[For Christmas 2008 I have temporarily moved this entry from December 2005 back to the front page of domesticat.net.]
I was asked recently about my Christmas traditions. Most of mine are secular, because this is very much a secular holiday for me, but one in which my cynicism is generally set aside in favor of care. The deceptive simplicity of Joni Mitchell sits side-by-side with the gospel exuberance of Earth Wind & Fire, and I sit at my computer late at night, sipping warm drinks and composing the most ghastly and maudlin of letters. Half of them, thankfully, I never send; the other half, thankfully, I do.
The words of 'September' breathe gently through my mouth, quiet so as not to wake my sleeping spouse. They are coffee-flavored with a shot of peppermint, and my sweatshirt still holds the crispness of December air. I drove to the store for a post-midnight supply run, the last I'll make until the holiday madness dies down, and I felt my mind grabbing at any unusual detail, looking, sneaky-fingered, for the right detail to steal and cement down for a place to start.
I couldn't decide.
Would I name you singly, indicating preciousness by the ability to recite you all, adding pithy and yet inscrutable comments behind each name, trusting that each of you would see past my elliptical references to the sentiment beneath? Would I reference you by groups, using commonality as insurance against accidentally forgetting a name?
I realized there had to be another option, and I realized that I had it the other night, sitting in a hot tub with a friend somewhere outside of Atlanta. I had it when I crossed my hands behind my neck, wrists immediately chilling in the cooler air, and looked above the tree line and saw it.

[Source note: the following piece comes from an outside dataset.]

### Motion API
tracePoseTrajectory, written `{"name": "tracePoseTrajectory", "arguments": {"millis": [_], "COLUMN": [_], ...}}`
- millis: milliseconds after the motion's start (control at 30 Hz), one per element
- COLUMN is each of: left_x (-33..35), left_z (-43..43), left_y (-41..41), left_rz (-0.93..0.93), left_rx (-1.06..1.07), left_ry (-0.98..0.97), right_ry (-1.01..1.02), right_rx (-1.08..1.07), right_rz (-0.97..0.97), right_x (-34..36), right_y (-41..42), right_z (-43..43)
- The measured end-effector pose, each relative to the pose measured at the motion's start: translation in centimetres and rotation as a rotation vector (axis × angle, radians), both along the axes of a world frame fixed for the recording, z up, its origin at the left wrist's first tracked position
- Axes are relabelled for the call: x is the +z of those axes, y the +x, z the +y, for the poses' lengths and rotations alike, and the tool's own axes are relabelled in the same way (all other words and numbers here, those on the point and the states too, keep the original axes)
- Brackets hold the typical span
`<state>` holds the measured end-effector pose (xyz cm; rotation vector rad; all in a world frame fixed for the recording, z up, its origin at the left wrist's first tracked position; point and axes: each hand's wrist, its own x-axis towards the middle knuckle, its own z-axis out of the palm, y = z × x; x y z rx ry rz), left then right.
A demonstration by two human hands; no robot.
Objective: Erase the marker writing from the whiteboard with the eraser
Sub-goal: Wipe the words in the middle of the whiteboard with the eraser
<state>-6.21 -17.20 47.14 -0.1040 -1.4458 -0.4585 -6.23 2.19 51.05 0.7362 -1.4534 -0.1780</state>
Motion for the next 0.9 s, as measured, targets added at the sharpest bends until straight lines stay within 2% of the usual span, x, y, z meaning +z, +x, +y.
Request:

The relative remoteness of my childhood home brought the night sky tapestry into a sharpness of relief that, since, I have rarely seen equaled. Clear nights brought the cool glaze of the Milky Way over stars so achingly bright that it seemed they could not possibly be so far away as science dictated. Constellations were a given, a breathtaking confetti-strewing of stars that was not the case when I began taking road trips. Country gave way to city, and nighttime darkness made way for streetlights, and a dampening of the night sky I had loved so much as a child.
My car took me to places I had only read about, and continually put me in the company of new people. Away, I would throw my bags in my car and search the night sky, looking for traces of familiarity. Orion was it; the low-slung hunter in the base of the sky that always, somehow, seemed to point me home.
At seventeen I looked up at the sky and saw a blank sky strewn with stars.
At twenty-nine, I look up at the sky and see possibility and remembrance; of many other nights, many other trips, during which at some point I would sight the sky and, mentally, find my bearings. Each time, overlapping, another memory was added to my perception of Orion, until my mental tracing of the invisible lines between stars traced highlights of my life as well.
Each time, I wondered where life would take me. Wondered who I would meet, who would become important to me, how they would change me and my perception of the world around me.
I could not have imagined you, all of you, in all your contradictions and contrariness and complexity, and I am grateful that I could not, for I would have learned less had I anticipated more.
To all of you—Orion's gift to me—I wish you a merry and joyous Christmas.